Consumer electronics retailer Best Buy (NYSE:BBY) has maintained its dividend payment throughout its turnaround efforts over the past few years, even as the stock fell to a decade-low in 2012 and talk of bankruptcy became all too common. In fact, the company raised its dividend just a few months ago by about 12% -- from $0.17 per quarter to $0.19 -- a move that seemed illogical to some. In contrast, smaller competitor RadioShack (OTC:RSHCQ) suspended its dividend in 2012; that company is now on the verge of bankruptcy.

Best Buy certainly has its fair share of problems. Sales are still declining, and a lack of new, exciting products is causing problems for the entire consumer electronics industry. However, there is little question the company is in far better shape today than it was a few years ago. Should investors worry that Best Buy will be forced to slash its dividend? Or is that payout, currently yielding 2.35%, perfectly safe? Let's take a look.

The value of cash
Best Buy's balance sheet has greatly improved in recent years. The company stopped buying back its own shares after spending $2.7 billion during fiscal 2011 and 2012, and the sale of Best Buy Europe in early 2013 added hundreds of millions of dollars in cash to the company's coffers. Here's how Best Buy's cash levels have changed over the past few years:

Source: Best Buy.

Seasonal fluctuations are normal for retailers, with cash being used to buy inventory prior to the holiday season, but Best Buy was in a bit of a precarious situation during fiscal 2013, which ended in January of that year. Steps taken by management since then have prepared the retailer to weather nearly any storm, with about $3 billion in cash and investments in the bank. The company still has some $1.6 billion in debt, but almost all of this is long term, and it represents an improvement from debt levels closer to $2 billion in early 2013.

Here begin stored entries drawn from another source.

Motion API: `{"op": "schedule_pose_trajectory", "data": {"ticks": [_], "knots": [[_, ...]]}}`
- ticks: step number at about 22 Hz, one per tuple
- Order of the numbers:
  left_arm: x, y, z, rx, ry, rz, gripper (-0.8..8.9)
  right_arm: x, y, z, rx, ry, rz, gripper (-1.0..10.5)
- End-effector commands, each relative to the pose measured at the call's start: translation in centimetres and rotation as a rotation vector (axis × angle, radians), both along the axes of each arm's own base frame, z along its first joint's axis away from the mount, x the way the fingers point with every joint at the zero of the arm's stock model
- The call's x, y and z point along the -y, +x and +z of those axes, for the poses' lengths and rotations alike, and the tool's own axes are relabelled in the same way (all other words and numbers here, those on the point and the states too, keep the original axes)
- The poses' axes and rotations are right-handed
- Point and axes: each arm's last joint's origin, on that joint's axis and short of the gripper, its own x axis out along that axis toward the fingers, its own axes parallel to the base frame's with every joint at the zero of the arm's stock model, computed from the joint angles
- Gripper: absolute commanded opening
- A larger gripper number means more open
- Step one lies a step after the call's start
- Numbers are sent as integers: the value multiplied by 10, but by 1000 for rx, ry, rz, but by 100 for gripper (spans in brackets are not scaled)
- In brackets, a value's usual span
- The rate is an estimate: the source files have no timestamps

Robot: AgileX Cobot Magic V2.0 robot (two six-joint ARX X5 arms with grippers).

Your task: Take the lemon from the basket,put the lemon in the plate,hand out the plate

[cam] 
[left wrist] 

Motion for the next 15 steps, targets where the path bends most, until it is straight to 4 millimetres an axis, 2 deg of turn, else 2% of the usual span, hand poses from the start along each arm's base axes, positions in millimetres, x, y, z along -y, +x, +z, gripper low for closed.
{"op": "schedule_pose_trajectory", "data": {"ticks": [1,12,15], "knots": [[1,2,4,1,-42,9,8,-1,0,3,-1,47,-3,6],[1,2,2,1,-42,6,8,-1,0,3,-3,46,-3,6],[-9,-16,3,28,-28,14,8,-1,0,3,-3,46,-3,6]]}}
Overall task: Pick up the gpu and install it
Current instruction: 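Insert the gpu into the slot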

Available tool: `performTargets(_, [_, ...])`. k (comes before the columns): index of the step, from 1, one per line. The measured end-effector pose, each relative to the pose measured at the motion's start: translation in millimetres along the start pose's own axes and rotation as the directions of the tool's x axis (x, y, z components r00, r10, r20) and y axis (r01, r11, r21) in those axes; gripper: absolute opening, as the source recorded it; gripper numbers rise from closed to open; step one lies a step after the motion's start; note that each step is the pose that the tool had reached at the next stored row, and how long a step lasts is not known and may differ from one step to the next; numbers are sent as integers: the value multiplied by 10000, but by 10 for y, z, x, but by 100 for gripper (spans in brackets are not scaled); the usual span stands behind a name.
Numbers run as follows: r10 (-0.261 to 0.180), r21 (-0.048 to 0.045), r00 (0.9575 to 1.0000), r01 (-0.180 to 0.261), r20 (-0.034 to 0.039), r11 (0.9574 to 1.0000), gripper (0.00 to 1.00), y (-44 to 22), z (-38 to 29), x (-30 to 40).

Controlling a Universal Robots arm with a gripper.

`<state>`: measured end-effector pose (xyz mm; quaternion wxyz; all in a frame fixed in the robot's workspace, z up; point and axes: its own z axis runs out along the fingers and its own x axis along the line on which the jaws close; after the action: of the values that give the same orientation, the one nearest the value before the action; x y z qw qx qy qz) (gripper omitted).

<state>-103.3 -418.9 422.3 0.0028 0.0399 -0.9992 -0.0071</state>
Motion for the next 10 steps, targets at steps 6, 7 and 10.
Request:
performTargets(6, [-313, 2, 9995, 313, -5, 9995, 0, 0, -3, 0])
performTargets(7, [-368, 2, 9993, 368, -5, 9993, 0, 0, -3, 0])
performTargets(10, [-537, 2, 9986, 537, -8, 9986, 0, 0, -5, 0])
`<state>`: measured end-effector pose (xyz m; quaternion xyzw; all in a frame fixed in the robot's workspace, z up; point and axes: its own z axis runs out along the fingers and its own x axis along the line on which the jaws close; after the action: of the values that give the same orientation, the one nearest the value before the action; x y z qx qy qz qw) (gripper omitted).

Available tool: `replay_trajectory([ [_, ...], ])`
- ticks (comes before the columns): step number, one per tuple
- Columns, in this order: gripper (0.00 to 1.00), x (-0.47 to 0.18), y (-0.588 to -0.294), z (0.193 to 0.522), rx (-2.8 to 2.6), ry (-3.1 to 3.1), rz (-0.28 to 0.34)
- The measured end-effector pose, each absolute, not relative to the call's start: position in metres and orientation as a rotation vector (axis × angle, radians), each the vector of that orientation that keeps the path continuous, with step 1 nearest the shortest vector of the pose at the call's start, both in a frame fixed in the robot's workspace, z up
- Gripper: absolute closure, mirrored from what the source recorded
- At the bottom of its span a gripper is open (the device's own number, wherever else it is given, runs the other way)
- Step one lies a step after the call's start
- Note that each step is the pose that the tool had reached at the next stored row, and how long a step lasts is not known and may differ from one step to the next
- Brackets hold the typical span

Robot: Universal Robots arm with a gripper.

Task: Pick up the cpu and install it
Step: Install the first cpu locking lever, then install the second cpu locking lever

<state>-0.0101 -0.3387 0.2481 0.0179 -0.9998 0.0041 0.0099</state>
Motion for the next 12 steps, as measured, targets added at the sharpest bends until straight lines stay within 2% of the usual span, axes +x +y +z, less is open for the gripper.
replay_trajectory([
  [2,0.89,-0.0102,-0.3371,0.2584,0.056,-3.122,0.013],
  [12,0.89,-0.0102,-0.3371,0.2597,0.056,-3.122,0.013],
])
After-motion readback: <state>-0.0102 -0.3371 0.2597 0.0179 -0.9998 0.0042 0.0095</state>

Based on the most recently announced quarterly dividend payment of $0.19 per share, over the next year Best Buy will pay out about $267 million in dividends to investors. The current cash balance sits at 11 times this amount, and even the net cash balance is enough to cover the dividend for more than five years. In the near term, then, there is no real risk that Best Buy will have to cut its dividend.

The second part of the story
While a big pile of cash is nice, it doesn't guarantee the dividend is sustainable in the long term. Ultimately, Best Buy must turn an annual profit that covers the dividend; coming up short would result in the cash balance slowly dwindling over time. This is exactly what happened to RadioShack.

At the end of 2009, RadioShack had about $900 million in cash and was profitable. By 2011, earnings began to decline, turning negative in 2012 and extremely negative in 2013. Meanwhile, the company's cash balance dwindled to just $62 million as of the most recent quarter. RadioShack actually doubled its dividend in 2011, only to completely suspend it midway through 2012.

Best Buy, however, is in a radically different situation. While the company's sales have declined recently, profitability has started to improve. During the most recent quarter, non-generally accepted accounting principles earnings, which exclude one-time items, rose nearly 38% to $0.44 per share. During the first two quarters of this year, Best Buy's total non-GAAP earnings have already completely covered the annual dividend.

During the previous fiscal year, non-GAAP EPS was $2.07, putting the payout ratio based on the current dividend at about 37%. With earnings on pace to rise this year, Best Buy actually has room to raise its dividend further. There is always the chance that things fall apart, much like they did at RadioShack. However, with Best Buy maintaining its market share during the past couple of quarters despite a weak consumer electronics market, it's clear consumers aren't abandoning this company in the same way they have given up on RadioShack.

The takeaway
Unless there is a dramatic deterioration in Best Buy's profitability going forward, investors have little to fear about the safety of the dividend. Best Buy has done an excellent job remaining profitable during its turnaround, and billions of dollars in cash will protect the payout even if the company does worse than expected.